Gönüllülük yaptığımız zaman sadece gönüllü olarak hizmet sunduğumuz kişi ya da gruba değil, kendimize de iyilik yapıyoruz. Dalai Lama’nın dediği gibi ‘’başkalarının iyilik hali için çalışmak bencilliğin erdemli halidir’’. Gönüllülük bireyin özsaygısını ve özgüvenini; iletişim, liderlik, takım çalışması, problem çözme, zaman yönetimi, organizasyon ve planlama becerilerini artırıyor. Yeni arkadaşlar, yeni ilgi alanları ve beceriler edinmemize, sosyalleşmemize aracılık ediyor. Önyargılarımızdan kurtulurken, daha duyarlı ve hoşgörülü oluyoruz ve insana, yaşama ve geleceğe dair inancımız, umudumuz artıyor. Gönüllüler, anlamlı bir şeyin parçası olmanın, işe yaramanın hazzını deneyimliyorlar ve bu kendileriyle ve gönüllülük yapmalarına aracılık eden kurumla (dernek, vakıf ya da gönüllünün çalıştığı şirket) gurur duymalarına neden oluyor. Gönüllülük yalnızlık hissini azaltırken topluluğa aidiyet hissini artırıyor. Ayrıca depresyon duygularından uzaklaşmamıza, stres düzeyinde azalmaya katkı sağlıyor.

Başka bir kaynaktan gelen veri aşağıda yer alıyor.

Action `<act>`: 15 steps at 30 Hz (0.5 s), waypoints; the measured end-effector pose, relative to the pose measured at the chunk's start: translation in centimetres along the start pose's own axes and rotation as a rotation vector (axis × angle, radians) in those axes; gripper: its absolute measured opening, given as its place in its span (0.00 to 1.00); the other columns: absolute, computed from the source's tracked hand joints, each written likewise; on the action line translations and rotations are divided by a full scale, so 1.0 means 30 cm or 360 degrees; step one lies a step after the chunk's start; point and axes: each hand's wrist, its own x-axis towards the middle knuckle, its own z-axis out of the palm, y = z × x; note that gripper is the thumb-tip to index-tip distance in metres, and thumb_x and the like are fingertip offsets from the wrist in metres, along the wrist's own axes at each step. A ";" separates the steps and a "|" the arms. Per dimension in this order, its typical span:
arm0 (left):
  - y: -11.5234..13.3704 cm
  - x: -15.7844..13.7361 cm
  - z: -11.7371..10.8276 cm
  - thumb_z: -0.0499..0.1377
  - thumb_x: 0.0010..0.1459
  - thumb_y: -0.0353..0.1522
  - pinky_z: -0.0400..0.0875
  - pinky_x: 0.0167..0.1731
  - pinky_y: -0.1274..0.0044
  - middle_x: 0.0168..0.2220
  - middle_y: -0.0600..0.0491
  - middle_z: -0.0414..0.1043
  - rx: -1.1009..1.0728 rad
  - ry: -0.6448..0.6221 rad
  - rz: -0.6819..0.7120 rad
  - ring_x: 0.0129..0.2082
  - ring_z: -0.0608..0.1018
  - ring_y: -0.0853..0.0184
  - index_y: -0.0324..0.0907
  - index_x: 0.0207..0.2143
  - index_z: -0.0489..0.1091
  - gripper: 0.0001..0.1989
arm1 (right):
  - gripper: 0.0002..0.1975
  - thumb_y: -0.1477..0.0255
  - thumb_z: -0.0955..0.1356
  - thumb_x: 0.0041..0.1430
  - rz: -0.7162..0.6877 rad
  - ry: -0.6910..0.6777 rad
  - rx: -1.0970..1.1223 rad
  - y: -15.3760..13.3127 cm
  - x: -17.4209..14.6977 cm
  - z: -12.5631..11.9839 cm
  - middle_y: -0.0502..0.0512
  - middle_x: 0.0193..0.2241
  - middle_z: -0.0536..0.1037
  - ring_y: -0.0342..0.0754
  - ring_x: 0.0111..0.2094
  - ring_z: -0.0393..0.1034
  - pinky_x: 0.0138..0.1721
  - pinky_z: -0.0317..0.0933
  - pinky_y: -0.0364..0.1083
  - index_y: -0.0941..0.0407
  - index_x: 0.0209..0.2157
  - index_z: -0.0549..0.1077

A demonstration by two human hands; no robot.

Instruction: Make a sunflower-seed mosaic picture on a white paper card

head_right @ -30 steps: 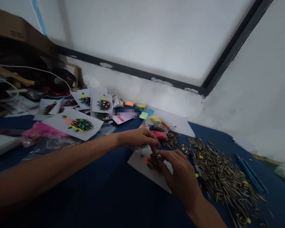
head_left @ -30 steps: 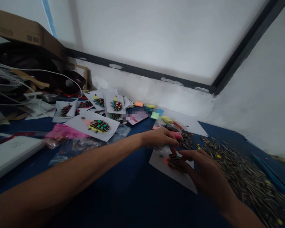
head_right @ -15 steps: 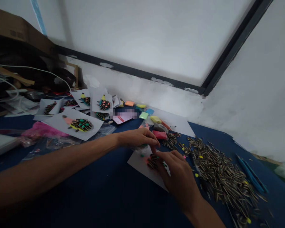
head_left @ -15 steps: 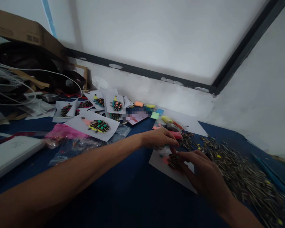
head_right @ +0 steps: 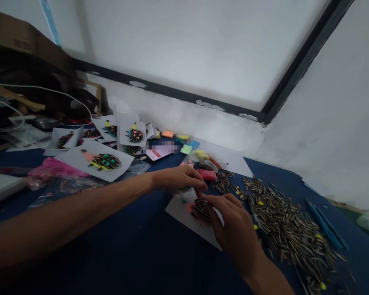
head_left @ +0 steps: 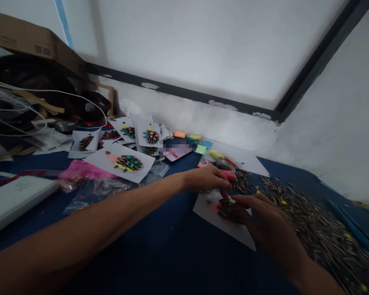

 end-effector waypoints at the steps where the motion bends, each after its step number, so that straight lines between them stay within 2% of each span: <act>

Peki, bunca psikolojik faydası olan bir şeyin fiziksel faydası da olabilir mi acaba? İnsanın 3 boyutlu varlığını (biyo-psiko-sosyal) ve bu boyutların sürekli birbirleriyle etkileşim halinde olduğunu düşünürsek, kesinlikle evet. İyi ve kendimizle barışık hissetme halinin bağışıklık sistemini güçlendirdiğine dair kanıt oluşturan pek çok bilimsel araştırma var. Gönüllülük, ötekiyle temas, öteki için, yaşam ve toplum için anlamlı bir şey yapma bizi daha sağlıklı kılabiliyor.
2016 Dünya Mutluluk Raporu’na göre sosyal destek ve yardım davranışının toplumların iyilik halinin anahtar belirleyicileri olduğunu ekleyip Mandela ile sonlandırayım: ‘’Hayatta önemli olan sadece yaşamış olmak değildir. Başkalarının hayatlarında yarattığımız fark yaşadığımız hayatın değerini gösterir.’’
Betül Bozkurt
- Frankl, V. E. (2015). İnsanın Anlam Arayışı. İstanbul: Okuyan Us.